Itu semua kulakukan sendiri. Di tengah padang kesepian. Yang ada hanya angin. Hanya hujan. Hanya siang. Hanya malam. Yang berganti-ganti menjadi petunjuk gugurnya umur. Maka di sisa umur ini, aku ingin abdikan diri untuk terus menjaga dan merawatnya. Karena dengan begitu aku bisa tenang. Meninggalkan kehidupan ini dengan senyum yang ringan.
Pada pembaringanku aku mengingat setiap jengkalmu. Mengingatmu yang membelai jantungku. Mengingatmu yang mendekap hatiku. Mengingatmu yang selalu menolak untuk kulakukan sebaliknya padamu. Katamu, “Jangan sebab Tuhan memarahi kita,”. Kau jelaskan, ini jalan yang tak lazim. Ketaklaziman yang bagiku sangat menyesakkan. “Kita akan melawan takdir,” tegasku. Tapi kau tak pernah mau melakukannya bersamaku. Aku tak benar-benar jera dengan penolakanmu. Maka aku lakukan sendiri saja, meski kelak pada akhirnya pemilik cinta abadi itu murka atas kehinaanku. Bukankah ini telah Ia fahami melebihi kefahaman kita akan muasalnya?

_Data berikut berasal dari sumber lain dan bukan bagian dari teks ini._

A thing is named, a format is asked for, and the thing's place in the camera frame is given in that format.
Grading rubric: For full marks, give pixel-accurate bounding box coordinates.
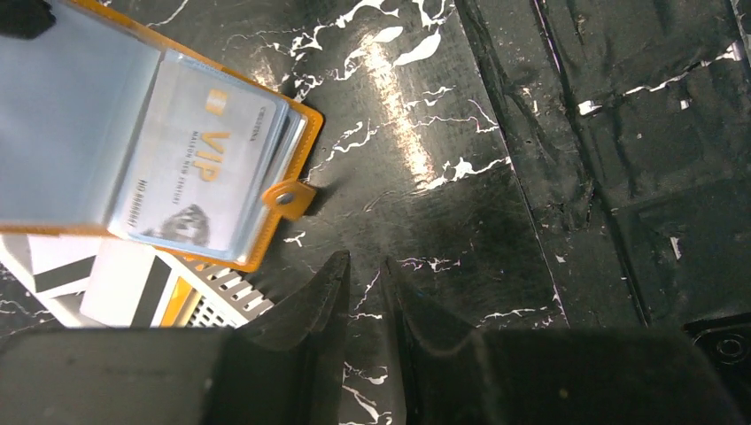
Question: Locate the orange leather card holder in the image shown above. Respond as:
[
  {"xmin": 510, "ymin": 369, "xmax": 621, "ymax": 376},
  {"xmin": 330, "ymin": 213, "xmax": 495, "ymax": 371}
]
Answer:
[{"xmin": 1, "ymin": 1, "xmax": 323, "ymax": 271}]

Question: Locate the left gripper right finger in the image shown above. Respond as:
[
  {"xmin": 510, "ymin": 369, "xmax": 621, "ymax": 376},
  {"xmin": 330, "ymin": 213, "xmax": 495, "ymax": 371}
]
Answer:
[{"xmin": 380, "ymin": 259, "xmax": 745, "ymax": 424}]

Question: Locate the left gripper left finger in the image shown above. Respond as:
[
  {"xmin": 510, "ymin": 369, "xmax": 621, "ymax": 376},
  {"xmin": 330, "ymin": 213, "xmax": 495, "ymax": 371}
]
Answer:
[{"xmin": 1, "ymin": 251, "xmax": 351, "ymax": 424}]

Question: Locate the white patterned card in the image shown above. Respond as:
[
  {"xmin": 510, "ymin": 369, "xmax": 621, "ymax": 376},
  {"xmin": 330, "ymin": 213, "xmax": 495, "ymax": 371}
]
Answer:
[{"xmin": 109, "ymin": 50, "xmax": 290, "ymax": 259}]

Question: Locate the white striped card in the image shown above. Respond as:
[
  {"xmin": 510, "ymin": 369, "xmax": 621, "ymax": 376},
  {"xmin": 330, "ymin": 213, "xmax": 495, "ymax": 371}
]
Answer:
[
  {"xmin": 28, "ymin": 236, "xmax": 102, "ymax": 298},
  {"xmin": 80, "ymin": 239, "xmax": 176, "ymax": 328}
]

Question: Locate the white plastic basket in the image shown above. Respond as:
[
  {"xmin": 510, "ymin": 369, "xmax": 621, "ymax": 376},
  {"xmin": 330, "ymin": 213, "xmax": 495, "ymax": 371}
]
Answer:
[{"xmin": 1, "ymin": 234, "xmax": 273, "ymax": 328}]

Orang-orang mulai menyebutku gila. Aku menerimanya, sebab aku memang telah menggilaimu. Majnun. Kegilaan yang akan diiringi oleh kegilaan lainnya. Kegilaan yang akan kau temui dalam semua hal yang terfikirkan oleh segenap otak manusia. Dalam semua hal yang tersadar maupun tidak. Di situ selalu ada kegilaanku yang setiap orang akan tak sama dalam mencerapnya. Maka gelak tawa adalah biasa. Hinaan adalah biasa. Gossip adalah biasa. Semua yang buruk tentang kegilaanku adalah kebiasaan yang melekat pada mata hati mereka yang tak memahami ini suci putih, tak noda seperti muasalnya.
Dalam pembaringanku yang lama ini, aku hanya minum dari embun yang jatuh dari ujung-ujung dedaunan yang dikumpulkan kumbang. Sementara makananku hanya serbuk-serbuk sari yang menempel di sayap-sayap serangga. Dari situ aku masih bertahan menjagamu. Dalam kesendirian. Dalam kesepian. Dalam hening. Dalam kepapaan dan kesederhanaan.
Aku terus berdoa. Merapal mantra. Membakar dupa. Agar kau terus mendekat. Mendekat serupa Hawa yang menemui Adam yang kesepian di tengah kemahasegalaan. Berkat Tuhan. Hawa ditumbuhkan dari rusuk Adam. Dan begitulah harap ini. Begitulah doa ini. Mengalir dari zaman ke zaman. “Tuhan segeralah. Tumbuhkan ia di kelembutan hati. Mengakar dalam bilik-bilik jantungku,”. Keyakinanku; Tuhan adalah tuan yang baik. Maka doa berbuah nyata.